P5+1 diplomats have described the second sanctions proposal as an "incremental" ratcheting up of the December measures, which included a ban on the sale of nuclear and ballistic missile-related materials to Iran and a freeze on assets of individuals or companies involved in the programs.

The new proposal would include a travel ban on nuclear officials, an arms embargo and trade and financial sanctions, including possible restrictions on export credits to Iran, diplomats said.

Negotiations on the December resolution dragged on for months, mainly due to efforts by Russia, which has extensive energy and other dealings with Iran, to water down the measures.
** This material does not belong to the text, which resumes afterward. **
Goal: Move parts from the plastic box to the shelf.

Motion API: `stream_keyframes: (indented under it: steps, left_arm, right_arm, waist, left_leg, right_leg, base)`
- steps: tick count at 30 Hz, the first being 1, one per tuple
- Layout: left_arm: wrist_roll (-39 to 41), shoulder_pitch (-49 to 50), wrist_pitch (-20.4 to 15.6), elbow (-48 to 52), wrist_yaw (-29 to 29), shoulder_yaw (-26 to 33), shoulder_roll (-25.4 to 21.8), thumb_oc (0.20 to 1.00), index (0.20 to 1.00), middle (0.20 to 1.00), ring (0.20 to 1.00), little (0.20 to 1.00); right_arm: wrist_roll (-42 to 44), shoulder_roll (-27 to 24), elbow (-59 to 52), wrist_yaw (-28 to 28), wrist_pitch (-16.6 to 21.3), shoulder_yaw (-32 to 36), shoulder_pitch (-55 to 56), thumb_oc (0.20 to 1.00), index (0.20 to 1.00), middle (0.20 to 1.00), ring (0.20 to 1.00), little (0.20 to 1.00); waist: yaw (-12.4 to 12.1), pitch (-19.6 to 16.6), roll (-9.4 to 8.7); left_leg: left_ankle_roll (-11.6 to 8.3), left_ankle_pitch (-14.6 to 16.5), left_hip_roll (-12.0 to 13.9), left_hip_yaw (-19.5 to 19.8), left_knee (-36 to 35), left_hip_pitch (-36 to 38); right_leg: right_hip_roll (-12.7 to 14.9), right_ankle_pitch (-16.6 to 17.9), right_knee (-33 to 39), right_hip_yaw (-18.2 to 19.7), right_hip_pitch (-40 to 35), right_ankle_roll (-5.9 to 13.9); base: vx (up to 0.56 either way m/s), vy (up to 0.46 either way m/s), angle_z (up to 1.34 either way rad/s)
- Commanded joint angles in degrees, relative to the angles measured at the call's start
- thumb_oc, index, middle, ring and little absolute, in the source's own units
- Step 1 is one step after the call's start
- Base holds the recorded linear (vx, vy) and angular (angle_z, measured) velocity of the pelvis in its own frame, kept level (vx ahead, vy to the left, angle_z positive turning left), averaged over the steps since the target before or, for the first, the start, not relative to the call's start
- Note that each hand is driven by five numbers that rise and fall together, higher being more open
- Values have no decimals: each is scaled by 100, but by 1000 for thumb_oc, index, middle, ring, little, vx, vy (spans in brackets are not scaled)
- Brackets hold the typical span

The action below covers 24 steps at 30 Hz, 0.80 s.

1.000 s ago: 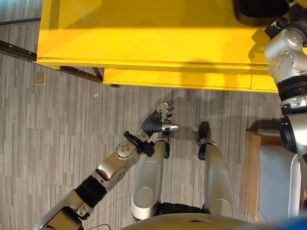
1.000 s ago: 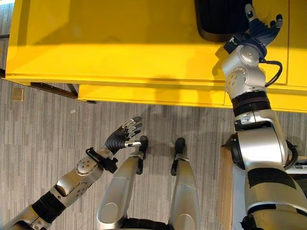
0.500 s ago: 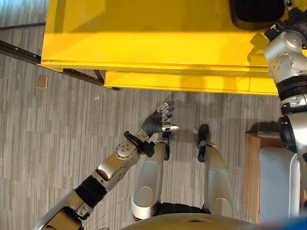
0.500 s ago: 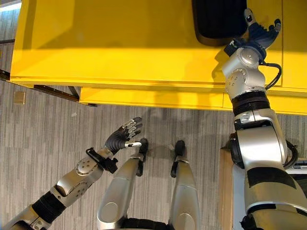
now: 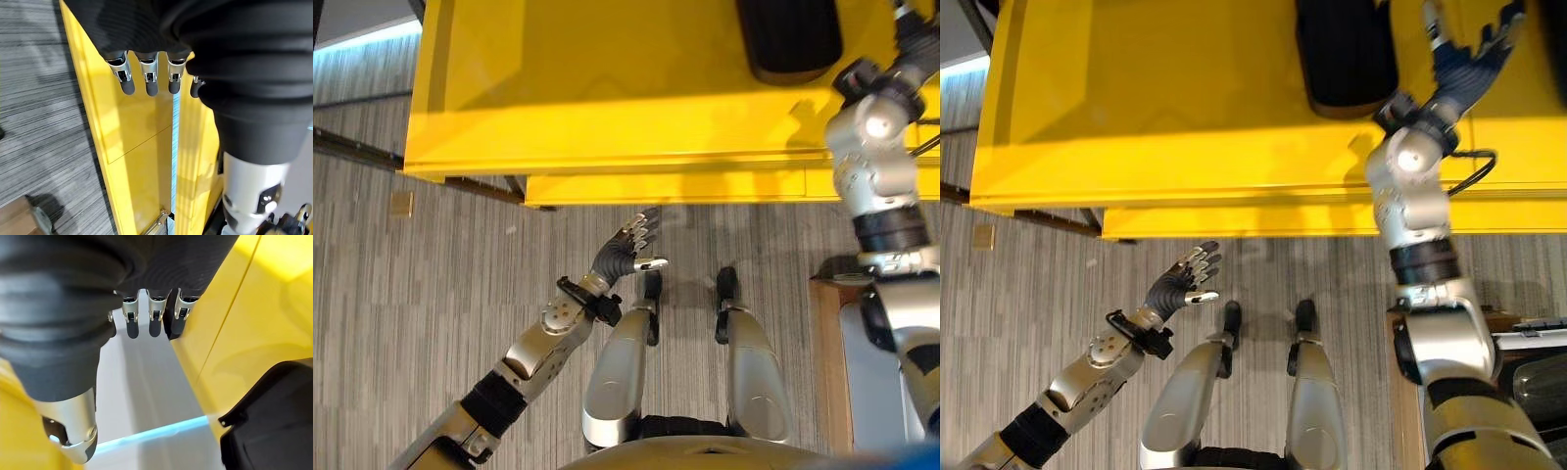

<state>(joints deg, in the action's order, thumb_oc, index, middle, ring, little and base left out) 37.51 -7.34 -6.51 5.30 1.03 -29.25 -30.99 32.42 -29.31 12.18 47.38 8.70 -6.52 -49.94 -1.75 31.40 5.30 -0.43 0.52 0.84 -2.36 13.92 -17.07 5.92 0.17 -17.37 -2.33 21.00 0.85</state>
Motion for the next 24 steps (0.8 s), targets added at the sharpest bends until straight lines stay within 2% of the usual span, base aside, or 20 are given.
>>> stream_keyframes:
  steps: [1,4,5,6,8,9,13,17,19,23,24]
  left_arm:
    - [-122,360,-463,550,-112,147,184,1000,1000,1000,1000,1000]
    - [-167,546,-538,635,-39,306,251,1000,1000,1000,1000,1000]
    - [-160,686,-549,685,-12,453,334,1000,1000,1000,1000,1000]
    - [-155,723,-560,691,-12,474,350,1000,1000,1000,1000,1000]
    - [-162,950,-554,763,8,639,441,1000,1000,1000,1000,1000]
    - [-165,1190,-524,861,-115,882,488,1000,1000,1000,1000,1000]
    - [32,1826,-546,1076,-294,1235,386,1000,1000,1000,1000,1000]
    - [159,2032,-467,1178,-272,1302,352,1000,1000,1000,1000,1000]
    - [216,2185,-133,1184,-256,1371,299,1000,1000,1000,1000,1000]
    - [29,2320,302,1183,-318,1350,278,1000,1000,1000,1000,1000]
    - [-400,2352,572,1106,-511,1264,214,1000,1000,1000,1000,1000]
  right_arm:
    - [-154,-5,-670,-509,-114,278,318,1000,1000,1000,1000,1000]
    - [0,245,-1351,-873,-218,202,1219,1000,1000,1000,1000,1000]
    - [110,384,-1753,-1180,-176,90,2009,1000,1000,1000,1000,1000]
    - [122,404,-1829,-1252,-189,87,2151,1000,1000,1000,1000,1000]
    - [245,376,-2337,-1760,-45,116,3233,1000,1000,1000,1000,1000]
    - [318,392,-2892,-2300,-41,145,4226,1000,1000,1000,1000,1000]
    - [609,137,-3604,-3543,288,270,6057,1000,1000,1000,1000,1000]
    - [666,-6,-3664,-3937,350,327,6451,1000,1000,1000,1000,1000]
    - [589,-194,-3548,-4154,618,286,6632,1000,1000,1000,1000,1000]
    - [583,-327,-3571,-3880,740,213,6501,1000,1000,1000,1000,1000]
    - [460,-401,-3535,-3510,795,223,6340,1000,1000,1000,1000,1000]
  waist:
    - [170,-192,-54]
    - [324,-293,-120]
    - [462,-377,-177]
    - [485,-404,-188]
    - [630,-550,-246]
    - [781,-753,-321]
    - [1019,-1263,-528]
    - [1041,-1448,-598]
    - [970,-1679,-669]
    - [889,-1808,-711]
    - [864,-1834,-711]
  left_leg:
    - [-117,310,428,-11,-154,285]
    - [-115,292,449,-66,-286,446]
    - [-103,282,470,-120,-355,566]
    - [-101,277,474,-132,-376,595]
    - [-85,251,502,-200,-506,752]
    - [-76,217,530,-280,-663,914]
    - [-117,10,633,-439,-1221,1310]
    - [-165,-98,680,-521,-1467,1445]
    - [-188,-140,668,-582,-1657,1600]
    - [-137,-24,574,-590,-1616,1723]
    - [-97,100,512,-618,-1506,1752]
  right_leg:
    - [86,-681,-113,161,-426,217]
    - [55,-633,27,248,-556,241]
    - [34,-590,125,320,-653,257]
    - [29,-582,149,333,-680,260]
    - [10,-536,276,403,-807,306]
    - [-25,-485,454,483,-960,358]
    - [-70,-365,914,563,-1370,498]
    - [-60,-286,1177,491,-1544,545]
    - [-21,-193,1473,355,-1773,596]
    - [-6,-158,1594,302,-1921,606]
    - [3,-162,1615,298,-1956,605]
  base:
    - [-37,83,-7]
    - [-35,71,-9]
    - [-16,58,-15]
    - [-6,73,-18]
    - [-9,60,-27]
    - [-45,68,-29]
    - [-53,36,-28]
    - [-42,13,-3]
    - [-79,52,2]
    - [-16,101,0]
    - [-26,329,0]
McCormack insisted Russia was not the problem in the current round of talks.

"I want to dispel this notion that's out there -- it may be an echo of past discussions -- but certainly in this round we're working very cooperatively with the Russian government," he said.

The US spokesman expressed optimism that despite ongoing differences the new sanctions resolution would be passed quickly, though he declined to set any timeframe.

"Make no mistake, we are going to get a resolution," he said.

"Everybody is committed to getting a second resolution as soon as we possibly can."